Saeed datang ke Inggris dari Suriah tiga tahun lalu dan telah menghabiskan waktu lama untuk bepergian keliling Eropa.
“Saya telah bepergian ke seluruh Eropa dan saya memiliki paspor Swedia. Saya sengaja datang ke negara ini Inggris karena semua agama dihormati, tanpa kecuali. Kristen, Muslim, Yahudi semuanya hidup rukun.
“Saya benar-benar terkejut ketika mendengar tentang peristiwa rasis baru-baru ini. Saya sendiri tidak pernah menyaksikan rasisme di sini. Kami agak takut ketika pertama kali mendengar berita itu, ini tidak biasa bagi kami karena ini adalah pertama kalinya kami melihat atau mendengar ini."
“Saya telah tinggal di sini selama tiga tahun, orang-orang di sini sangat baik. Mereka membantu kami, mereka membantu saya mengatasi kendala bahasa. Jadi apa yang saya lihat di berita jauh lebih buruk daripada apa yang pernah saya lihat di dunia nyata.”
Kerusuhan telah melanda kota-kota di Inggris dan Irlandia Utara sejak tiga gadis muda ditikam hingga tewas di Southport di barat laut Inggris pada tanggal 29 Juli. Kekerasan tersebut dipicu oleh misinformasi di dunia maya, sentimen sayap kanan, dan antiimigrasi.

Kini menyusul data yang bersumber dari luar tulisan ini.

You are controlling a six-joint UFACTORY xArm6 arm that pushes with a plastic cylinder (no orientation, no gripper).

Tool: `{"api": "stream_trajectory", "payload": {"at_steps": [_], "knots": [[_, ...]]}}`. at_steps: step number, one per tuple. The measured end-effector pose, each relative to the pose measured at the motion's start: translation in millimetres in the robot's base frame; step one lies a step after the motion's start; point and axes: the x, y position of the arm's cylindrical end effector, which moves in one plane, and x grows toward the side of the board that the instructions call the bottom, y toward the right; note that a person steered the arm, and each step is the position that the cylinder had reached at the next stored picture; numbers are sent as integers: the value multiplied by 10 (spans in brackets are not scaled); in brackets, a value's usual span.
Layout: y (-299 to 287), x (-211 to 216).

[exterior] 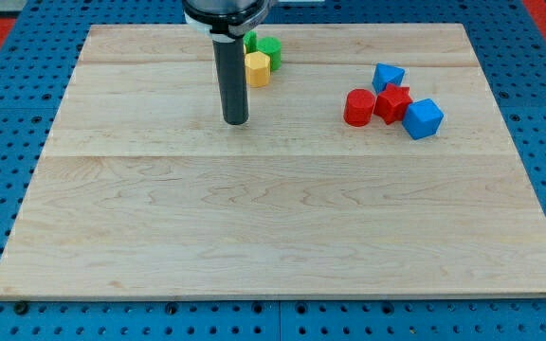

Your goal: Separate the yellow blocks and green blocks from each other

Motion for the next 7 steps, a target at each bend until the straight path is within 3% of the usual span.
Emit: {"api": "stream_trajectory", "payload": {"at_steps": [3,4,6,7], "knots": [[205,-56],[967,-605],[601,-1133],[562,-1137]]}}
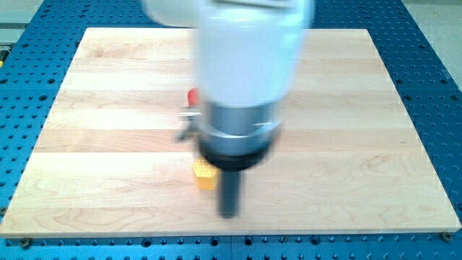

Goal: Slide the hexagon right to the heart

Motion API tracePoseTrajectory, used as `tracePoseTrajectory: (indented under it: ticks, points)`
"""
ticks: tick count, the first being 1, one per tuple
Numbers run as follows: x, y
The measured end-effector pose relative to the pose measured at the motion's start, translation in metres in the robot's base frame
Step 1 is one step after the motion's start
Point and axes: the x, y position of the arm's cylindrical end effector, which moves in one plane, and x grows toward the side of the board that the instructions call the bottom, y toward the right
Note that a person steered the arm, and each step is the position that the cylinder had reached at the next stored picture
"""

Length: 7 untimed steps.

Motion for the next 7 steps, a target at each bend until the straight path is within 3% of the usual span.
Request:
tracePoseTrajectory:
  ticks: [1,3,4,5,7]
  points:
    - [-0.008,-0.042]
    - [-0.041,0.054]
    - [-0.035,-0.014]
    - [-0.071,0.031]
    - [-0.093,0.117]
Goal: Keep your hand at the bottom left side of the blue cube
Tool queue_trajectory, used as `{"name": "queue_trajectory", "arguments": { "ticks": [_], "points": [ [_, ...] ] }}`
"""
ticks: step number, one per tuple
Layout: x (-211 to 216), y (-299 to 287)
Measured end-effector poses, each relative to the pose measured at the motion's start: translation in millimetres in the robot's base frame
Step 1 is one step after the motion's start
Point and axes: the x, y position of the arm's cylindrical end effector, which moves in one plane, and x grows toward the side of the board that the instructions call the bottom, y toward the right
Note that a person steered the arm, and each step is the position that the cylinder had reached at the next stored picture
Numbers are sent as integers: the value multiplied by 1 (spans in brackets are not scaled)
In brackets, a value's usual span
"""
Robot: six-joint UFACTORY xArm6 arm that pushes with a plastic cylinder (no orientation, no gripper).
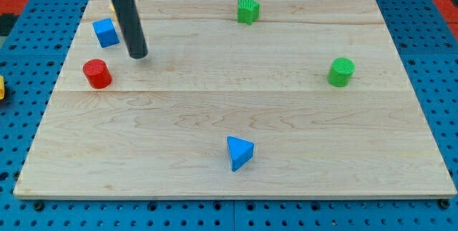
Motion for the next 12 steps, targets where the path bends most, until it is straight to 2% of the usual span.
{"name": "queue_trajectory", "arguments": {
  "ticks": [6,12],
  "points": [
    [0,-13],
    [-1,-58]
  ]
}}
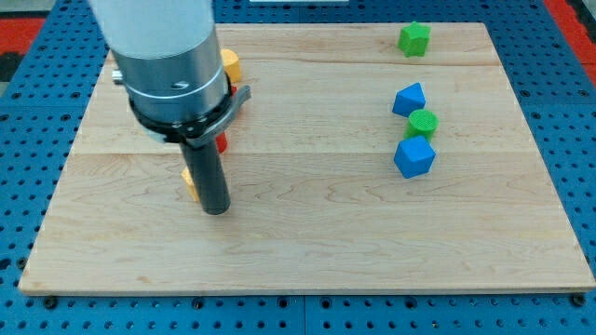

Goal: Move the green star near to the top side of the blue triangle

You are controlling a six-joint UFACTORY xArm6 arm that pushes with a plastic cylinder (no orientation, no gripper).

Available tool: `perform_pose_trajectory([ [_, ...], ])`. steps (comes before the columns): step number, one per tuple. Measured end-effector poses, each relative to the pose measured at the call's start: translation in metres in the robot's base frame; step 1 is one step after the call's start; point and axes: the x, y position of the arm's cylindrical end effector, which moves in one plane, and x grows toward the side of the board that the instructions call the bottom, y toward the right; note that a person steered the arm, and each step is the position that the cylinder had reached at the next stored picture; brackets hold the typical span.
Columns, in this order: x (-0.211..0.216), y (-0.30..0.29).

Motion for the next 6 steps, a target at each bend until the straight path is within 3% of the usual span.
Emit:
perform_pose_trajectory([
  [3,0.009,0.229],
  [4,-0.026,0.267],
  [5,-0.118,0.315],
  [6,-0.214,0.314],
])
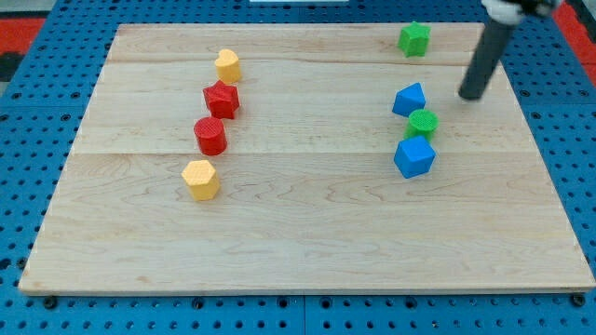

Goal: Move the green star near to the top side of the blue triangle

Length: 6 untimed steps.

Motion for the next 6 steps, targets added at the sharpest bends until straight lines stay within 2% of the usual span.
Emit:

Setelah serangan di Southport, unggahan di media sosial secara keliru berspekulasi bahwa tersangka adalah pencari suaka yang tiba secara ilegal di Inggris menggunakan perahu. Ada pula rumor yang tidak berdasar bahwa ia seorang Muslim. Tak lama kemudian, aksi kekerasan meletus dan menimbulkan kehancuran yang belum pernah terjadi sejak kerusuhan tahun 2011 yang dipicu oleh terbunuhnya Mark Duggan, yang ditembak mati oleh polisi.
“Kita tentu telah melihat episode kekerasan selama dua dekade terakhir,” kata Dr. Jawad Amin, ketua Forum Keamanan Muslim Greater Manchester.
“Yang mengkhawatirkan dan mengkhawatirkan tentang insiden khusus ini [di Southport] adalah bahwa insiden itu dipicu oleh misinformasi yang disebarkan di media sosial oleh mereka yang ingin menyebarkan kebencian daring,” katanya
“Apakah penyerang itu Muslim atau bukan, seharusnya tidak menjadi dasar untuk melakukan kekerasan seperti yang telah kita lihat.”